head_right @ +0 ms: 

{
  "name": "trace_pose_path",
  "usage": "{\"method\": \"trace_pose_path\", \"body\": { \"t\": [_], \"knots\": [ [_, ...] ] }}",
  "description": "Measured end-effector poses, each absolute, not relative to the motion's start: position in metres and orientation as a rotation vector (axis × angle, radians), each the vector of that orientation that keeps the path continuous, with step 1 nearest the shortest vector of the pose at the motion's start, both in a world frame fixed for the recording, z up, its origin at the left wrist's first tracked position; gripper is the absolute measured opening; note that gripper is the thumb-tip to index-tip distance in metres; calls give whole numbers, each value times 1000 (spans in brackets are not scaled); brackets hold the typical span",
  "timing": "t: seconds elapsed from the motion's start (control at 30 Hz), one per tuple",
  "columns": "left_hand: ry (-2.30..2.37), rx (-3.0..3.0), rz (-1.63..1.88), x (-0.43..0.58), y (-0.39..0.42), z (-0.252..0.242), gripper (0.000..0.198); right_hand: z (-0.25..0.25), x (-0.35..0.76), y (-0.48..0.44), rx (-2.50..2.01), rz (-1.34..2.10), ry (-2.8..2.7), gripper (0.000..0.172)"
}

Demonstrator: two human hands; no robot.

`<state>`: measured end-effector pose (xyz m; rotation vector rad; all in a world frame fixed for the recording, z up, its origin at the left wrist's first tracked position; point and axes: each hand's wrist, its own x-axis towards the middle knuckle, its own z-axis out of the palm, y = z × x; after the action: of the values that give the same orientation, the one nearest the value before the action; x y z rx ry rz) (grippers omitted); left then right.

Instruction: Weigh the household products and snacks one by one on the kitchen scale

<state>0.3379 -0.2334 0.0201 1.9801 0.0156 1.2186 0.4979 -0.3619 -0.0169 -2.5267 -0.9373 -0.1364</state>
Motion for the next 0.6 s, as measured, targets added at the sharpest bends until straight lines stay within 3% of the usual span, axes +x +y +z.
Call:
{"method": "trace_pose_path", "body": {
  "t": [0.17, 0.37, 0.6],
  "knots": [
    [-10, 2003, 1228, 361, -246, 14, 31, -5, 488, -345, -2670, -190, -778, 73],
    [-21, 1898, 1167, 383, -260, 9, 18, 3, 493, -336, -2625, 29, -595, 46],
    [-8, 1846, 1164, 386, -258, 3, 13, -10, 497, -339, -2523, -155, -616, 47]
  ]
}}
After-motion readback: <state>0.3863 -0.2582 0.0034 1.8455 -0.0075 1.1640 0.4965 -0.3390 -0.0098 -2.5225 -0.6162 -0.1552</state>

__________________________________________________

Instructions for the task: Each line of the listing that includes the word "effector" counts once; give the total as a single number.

Solution to the exercise: 2